Engine Swap for More Power- Is it Possible or Worth It?

February 1st, 2017 by

Ever heard of an engine swap? It’s when someone swaps out a car’s factory engine for a different engine. Most engine swaps are done to get a boost in power, and sometimes they are done for a more modern and efficient engine. Swapping out engines in a car is possible, but is it worth the possible risks?

Engine Swapping Today

When purchasing a car, customers can perform an engine swap and not even know it. Just look at this article on diesel versus gasoline and which is better for your needs. When buying a truck, and looking for more towing power, buyers will choose the option of a diesel engine. They call it an “option” or sometimes an “upgrade”, but it’s the smoothest kind of engine swap there is. Why? Because that diesel engine was built for that truck.

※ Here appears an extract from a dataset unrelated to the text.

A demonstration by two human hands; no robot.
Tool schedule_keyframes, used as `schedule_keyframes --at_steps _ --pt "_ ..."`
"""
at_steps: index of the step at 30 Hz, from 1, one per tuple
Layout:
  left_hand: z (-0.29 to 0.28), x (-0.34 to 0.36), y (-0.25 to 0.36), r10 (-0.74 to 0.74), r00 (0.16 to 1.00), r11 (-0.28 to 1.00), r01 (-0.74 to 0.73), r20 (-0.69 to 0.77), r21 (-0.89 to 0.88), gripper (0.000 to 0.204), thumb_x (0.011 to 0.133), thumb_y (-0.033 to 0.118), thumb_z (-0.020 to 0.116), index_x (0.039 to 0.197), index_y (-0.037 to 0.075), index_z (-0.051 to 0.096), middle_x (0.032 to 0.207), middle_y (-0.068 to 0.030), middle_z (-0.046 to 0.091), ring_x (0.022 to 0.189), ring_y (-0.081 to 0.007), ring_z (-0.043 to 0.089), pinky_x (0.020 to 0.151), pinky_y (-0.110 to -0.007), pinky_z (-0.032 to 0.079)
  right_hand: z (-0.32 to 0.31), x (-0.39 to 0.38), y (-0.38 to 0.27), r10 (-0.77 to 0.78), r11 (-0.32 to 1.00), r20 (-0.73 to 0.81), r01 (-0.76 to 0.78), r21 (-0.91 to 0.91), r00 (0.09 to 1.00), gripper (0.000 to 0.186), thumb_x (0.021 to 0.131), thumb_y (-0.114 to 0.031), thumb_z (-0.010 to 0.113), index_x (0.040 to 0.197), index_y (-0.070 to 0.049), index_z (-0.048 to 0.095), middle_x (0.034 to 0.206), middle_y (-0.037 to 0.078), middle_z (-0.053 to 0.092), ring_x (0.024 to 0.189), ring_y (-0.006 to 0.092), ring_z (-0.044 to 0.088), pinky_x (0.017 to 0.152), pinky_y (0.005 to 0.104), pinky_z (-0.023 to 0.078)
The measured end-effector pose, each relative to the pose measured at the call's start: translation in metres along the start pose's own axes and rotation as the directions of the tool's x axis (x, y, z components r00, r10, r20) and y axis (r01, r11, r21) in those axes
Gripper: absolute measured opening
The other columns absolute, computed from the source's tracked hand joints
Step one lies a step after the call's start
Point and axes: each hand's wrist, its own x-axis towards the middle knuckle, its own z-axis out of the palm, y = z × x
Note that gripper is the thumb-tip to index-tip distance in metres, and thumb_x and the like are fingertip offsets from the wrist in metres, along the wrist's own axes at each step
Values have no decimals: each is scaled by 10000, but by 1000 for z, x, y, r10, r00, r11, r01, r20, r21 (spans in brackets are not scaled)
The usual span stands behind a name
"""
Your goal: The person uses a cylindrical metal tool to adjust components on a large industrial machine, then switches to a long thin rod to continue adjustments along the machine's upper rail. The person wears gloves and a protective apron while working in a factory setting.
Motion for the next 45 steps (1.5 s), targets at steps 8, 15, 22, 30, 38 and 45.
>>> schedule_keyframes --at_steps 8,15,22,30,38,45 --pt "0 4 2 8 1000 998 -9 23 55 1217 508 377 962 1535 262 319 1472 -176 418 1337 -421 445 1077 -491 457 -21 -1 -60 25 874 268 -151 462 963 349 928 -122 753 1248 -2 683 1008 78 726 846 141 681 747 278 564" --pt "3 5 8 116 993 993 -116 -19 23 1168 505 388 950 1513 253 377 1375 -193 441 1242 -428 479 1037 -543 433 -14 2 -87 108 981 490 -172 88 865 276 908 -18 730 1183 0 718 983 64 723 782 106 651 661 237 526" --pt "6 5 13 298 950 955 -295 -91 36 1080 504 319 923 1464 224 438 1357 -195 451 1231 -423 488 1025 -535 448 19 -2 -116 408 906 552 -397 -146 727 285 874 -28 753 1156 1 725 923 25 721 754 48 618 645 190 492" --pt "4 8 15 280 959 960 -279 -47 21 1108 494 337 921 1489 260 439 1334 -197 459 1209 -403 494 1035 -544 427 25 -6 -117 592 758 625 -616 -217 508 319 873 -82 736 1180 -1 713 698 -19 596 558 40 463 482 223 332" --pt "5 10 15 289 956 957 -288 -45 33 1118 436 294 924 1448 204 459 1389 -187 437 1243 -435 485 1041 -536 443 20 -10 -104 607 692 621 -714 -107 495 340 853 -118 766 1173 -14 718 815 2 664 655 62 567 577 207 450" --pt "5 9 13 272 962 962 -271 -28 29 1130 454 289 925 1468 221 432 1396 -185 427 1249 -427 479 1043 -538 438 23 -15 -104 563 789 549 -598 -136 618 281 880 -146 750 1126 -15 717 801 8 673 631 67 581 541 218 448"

So what about swapping out a factory engine for an engine that wasn’t specifically made for the vehicle? It’s still possible. Why spend the $65 grand on a 707-horsepower Challenger SRT Hellcat if you can buy the 2017 Dodge Challenger SXT for $26,995 and replace it with a SRT Hellcat engine for a few thousand dollars? Although it sounds like a good idea, most of the time, the more expensive and more powerful vehicle has specific components and configurations to handle that kind of power. Otherwise it’s like a novice hopping on a motorcycle and rotating the throttle – they’re gonna go flying off with little-to-no control.

Now, there are common engine swaps that happen all the time. For instance, drivers have been known to switch out engines in hot rods and muscle cars for the Chrysler HEMI engine or the Dodge Viper V10. Maybe it’s a matter of the configurations they prefer over those offered with the factory engine. The problem one can run into however has to do with the engine design, the engine bay, and money.

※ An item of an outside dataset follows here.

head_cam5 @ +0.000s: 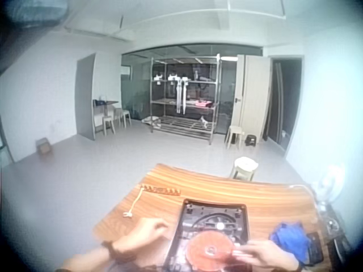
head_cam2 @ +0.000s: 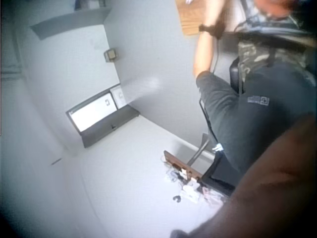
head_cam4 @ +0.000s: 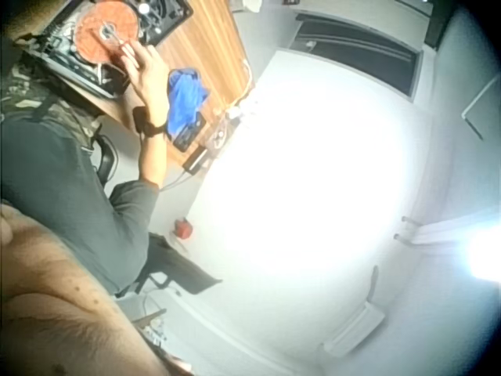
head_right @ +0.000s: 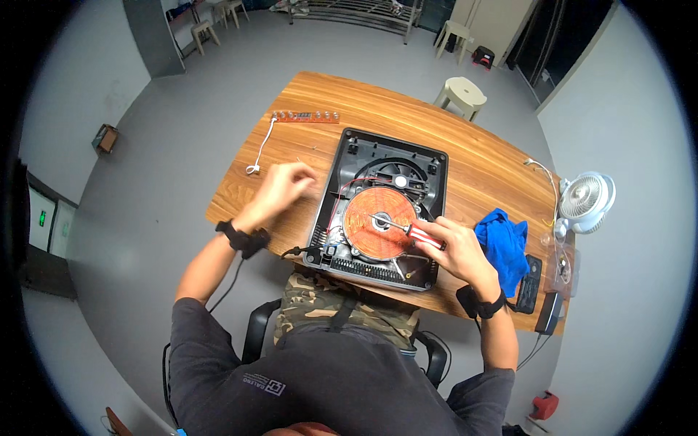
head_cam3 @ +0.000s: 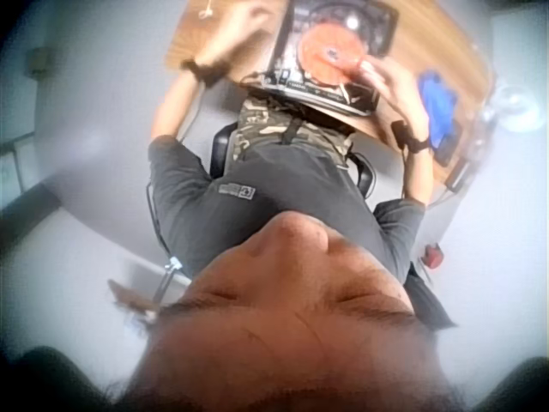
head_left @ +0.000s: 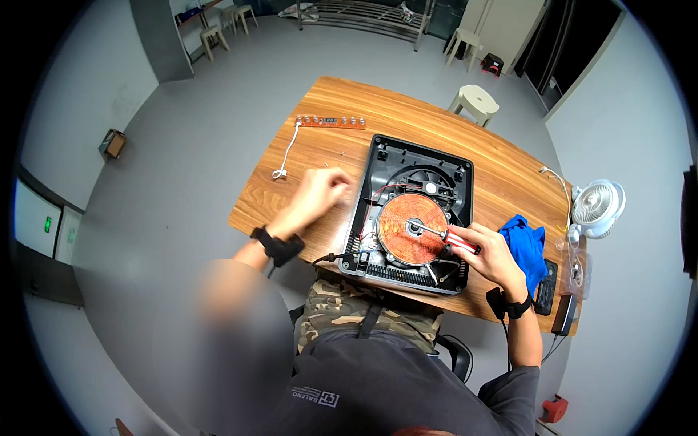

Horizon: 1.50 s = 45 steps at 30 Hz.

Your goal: The person repairs a disassembled electronic device on a wooden table. They use a screwdriver to tighten screws on the internal components, wipe parts with a blue cloth, and reattach a fan-like component.

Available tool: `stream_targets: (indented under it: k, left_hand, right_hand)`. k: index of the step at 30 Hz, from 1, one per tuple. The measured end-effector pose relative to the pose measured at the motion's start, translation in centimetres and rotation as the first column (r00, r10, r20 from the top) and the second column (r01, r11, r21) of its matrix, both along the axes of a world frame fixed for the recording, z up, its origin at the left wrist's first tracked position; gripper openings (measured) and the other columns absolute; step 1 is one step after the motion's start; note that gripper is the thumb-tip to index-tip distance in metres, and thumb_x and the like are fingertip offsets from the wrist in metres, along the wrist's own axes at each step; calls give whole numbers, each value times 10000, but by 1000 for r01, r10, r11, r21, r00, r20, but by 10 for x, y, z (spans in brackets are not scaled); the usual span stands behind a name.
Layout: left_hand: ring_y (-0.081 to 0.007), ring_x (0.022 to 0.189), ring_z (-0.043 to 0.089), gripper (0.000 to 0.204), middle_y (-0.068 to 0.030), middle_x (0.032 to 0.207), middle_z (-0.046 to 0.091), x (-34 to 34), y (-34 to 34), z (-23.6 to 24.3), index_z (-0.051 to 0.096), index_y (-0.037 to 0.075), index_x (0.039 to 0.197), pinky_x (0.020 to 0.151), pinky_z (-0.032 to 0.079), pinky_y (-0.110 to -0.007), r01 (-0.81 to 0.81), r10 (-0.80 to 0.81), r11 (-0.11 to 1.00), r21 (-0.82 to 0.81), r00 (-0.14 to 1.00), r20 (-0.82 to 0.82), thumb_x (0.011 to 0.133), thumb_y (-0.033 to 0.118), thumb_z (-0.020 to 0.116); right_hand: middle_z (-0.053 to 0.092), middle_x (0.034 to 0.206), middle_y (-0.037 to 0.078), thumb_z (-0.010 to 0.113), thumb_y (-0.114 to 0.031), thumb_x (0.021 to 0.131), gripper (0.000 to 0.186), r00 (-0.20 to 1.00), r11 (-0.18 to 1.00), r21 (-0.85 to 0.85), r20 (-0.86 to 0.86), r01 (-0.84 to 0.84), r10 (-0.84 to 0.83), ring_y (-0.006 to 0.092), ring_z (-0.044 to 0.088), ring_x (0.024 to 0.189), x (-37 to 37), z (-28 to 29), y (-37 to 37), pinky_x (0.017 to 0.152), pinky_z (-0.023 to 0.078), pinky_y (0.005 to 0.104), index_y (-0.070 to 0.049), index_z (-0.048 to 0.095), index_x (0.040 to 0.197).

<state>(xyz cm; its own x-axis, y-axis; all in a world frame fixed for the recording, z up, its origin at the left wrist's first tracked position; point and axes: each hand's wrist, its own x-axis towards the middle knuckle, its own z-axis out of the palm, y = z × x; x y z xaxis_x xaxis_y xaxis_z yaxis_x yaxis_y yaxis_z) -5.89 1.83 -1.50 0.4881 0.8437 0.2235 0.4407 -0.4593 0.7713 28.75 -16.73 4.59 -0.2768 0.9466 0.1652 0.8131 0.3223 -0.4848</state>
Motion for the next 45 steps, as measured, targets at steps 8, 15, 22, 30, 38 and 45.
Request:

First off, the engine has to fit in the engine bay when completing an engine swap. Meaning, if the engine is larger than the engine bay, you’re going to run into some problems. You can’t put a circle into a square; well you can, but it’s not advised. Why?

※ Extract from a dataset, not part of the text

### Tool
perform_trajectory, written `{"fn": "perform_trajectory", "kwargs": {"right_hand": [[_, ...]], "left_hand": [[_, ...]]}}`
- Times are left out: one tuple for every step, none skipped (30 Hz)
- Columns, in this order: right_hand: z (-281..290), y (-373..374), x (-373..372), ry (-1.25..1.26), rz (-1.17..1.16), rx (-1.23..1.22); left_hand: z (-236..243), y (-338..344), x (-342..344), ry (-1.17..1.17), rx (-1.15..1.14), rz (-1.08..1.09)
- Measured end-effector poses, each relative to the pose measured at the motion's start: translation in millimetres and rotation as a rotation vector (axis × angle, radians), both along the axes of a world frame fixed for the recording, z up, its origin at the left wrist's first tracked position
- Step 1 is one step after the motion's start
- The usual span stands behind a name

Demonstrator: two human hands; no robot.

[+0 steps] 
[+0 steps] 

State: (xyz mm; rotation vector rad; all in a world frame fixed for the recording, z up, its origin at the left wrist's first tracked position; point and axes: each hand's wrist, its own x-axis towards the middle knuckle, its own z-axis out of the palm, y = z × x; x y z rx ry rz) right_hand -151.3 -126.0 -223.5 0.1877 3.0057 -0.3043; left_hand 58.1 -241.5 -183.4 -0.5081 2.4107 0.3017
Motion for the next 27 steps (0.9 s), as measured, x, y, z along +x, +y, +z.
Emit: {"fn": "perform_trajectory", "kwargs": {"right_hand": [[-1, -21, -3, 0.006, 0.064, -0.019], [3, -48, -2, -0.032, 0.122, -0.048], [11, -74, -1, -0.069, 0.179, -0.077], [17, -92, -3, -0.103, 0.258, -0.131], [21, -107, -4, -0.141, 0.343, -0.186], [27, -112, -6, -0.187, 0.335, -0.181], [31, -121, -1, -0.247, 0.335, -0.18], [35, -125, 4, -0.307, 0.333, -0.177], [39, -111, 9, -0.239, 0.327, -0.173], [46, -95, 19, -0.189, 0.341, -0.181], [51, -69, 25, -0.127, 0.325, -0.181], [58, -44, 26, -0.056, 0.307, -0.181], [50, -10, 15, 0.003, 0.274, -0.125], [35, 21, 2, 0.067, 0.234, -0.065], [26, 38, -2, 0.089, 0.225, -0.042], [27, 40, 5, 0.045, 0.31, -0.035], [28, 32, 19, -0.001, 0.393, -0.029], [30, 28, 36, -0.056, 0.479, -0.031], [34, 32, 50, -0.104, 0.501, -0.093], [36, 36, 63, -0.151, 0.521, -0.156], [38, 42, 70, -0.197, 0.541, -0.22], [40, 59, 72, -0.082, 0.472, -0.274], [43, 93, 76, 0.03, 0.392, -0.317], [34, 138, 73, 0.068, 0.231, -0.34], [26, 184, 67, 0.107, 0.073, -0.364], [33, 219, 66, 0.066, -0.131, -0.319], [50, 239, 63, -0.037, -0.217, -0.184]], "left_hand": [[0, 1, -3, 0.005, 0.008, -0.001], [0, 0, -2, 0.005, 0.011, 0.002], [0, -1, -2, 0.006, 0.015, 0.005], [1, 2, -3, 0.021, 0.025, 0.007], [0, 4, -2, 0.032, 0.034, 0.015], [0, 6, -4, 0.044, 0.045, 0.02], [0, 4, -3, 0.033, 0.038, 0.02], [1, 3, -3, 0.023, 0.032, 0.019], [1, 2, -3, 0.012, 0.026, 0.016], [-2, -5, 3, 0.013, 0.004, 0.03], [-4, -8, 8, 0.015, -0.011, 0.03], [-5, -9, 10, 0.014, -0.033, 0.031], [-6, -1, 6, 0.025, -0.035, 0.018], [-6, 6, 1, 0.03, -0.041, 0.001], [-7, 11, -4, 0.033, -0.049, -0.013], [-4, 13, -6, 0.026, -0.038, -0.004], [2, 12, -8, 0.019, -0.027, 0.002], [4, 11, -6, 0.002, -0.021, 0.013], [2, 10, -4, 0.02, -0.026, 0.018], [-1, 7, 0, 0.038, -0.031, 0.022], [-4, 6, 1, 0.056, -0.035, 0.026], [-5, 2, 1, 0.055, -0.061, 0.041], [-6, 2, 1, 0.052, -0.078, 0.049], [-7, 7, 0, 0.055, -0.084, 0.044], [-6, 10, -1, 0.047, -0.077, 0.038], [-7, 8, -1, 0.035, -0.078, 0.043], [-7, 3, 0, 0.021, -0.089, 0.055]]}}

Well for one thing, fitting an engine into a car that was never intended to utilize that engine requires a lot of work, time, and money. Modifying a Jeep for mudding or water crossing is simple, but does have its costs for post-factory components and installments. You can modify the exterior of a Ram truck for work or add on parts for better gas mileage, but modifying a car for an unnatural engine swap? That means the car itself and/or the potential new engine will have to be modified or reconstructed to work and fit together. Heck, even V6 and V8 HEMI engines need a larger engine bay just for the space they take up alone.

Second, there’s insurance. We hear this scenario all the time, “I want a 2017 Dodge Challenger SRT Hellcat, but I don’t want the high insurance rates that come with a muscle-car.” So an engine swap sounds like a smooth way to work the system. However, if your car gets into an accident that requires engine repairs and the engine isn’t covered by your auto insurance, the repair costs come out of your pocket. Money to install, and more money to fix.

Also, engine swaps will likely void a car’s factory powertrain warranty.

In the end, it’s better to look into installing different components or performing mods for more horsepower. If working with an FCA car, there’s a good chance Mopar Custom Auto Parts has performance parts that can do the same thing for a fraction of the cost. Engine swapping is possible, and there are a number of doable swaps, but consider the cost and insurance coverage before trying to turn a normal sports car into a hot rod.